> **PROBLEM TO SOLVE**: Filter the entries for the string "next". Copy each line that has it.

> **MATERIAL PROVIDED**:

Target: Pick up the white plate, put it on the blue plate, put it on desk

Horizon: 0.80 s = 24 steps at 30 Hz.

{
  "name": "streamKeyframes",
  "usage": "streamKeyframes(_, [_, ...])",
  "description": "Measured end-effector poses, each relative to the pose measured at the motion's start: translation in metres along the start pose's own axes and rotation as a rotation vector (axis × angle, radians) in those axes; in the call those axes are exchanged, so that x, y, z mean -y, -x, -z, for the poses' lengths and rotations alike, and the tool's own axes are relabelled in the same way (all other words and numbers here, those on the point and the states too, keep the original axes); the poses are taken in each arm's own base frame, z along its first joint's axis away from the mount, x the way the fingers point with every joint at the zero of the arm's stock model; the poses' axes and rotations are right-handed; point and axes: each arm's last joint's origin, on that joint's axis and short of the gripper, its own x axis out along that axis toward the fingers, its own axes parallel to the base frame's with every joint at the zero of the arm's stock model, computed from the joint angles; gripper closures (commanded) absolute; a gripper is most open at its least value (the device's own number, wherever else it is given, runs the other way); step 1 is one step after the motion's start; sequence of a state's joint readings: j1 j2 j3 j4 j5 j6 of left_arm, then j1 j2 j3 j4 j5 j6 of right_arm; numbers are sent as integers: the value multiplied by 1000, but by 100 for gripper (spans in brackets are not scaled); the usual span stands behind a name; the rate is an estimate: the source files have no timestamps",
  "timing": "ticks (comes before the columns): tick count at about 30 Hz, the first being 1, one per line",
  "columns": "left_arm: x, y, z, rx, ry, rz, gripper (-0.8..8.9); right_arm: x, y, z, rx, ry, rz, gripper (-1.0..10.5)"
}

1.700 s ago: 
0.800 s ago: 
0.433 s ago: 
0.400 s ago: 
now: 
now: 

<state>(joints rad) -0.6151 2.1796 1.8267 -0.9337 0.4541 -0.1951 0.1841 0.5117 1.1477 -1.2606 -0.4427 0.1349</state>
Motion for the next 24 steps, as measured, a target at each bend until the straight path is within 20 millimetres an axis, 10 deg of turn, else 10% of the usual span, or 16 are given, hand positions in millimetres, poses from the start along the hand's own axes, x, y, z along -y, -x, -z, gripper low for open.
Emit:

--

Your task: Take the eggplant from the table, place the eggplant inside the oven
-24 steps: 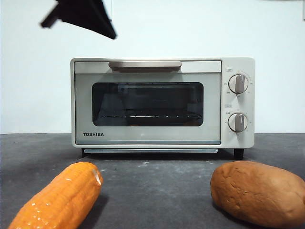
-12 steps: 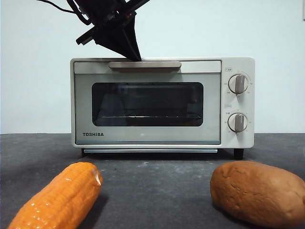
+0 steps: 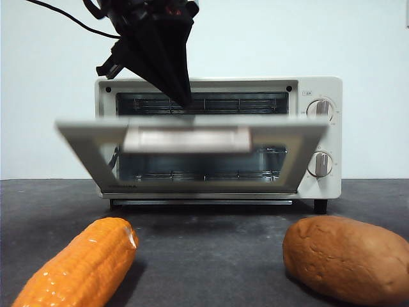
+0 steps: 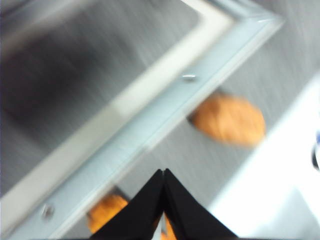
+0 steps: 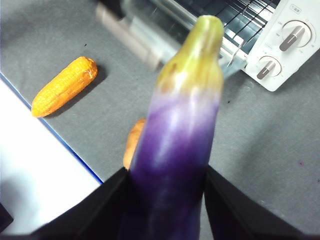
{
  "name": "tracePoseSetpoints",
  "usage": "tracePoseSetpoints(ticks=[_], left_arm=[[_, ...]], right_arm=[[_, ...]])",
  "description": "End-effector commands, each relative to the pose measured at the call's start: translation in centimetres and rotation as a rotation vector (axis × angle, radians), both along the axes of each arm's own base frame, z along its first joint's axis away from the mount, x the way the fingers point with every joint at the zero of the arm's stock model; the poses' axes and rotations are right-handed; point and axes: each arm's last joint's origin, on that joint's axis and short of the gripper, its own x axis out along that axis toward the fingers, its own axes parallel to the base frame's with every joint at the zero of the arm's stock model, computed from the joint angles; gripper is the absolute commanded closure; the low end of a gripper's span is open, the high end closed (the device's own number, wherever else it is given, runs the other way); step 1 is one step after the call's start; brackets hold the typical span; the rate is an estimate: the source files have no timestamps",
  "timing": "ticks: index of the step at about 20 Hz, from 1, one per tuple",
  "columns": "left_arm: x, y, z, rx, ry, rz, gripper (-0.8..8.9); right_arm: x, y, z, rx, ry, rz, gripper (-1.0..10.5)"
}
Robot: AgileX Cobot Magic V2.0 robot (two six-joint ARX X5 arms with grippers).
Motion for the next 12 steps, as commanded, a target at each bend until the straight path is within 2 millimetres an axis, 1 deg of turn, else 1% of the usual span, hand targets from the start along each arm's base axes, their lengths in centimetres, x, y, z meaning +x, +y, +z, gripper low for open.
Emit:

> **REPLY**:
Motion for the next 24 steps, as measured, a target at each bend until the straight path is within 20 millimetres an axis, 10 deg of turn, else 10% of the usual span, or 16 are given, hand positions in millimetres, poses from the start along the hand's own axes, x, y, z along -y, -x, -z, gripper low for open.
Motion for the next 12 steps, as commanded, a target at each bend until the straight path is within 2 millimetres an axis, 1 deg of turn, else 1% of the usual span, hand targets from the start along each arm's base axes, their lengths in centimetres, x, y, z meaning +x, +y, +z, gripper low for open.

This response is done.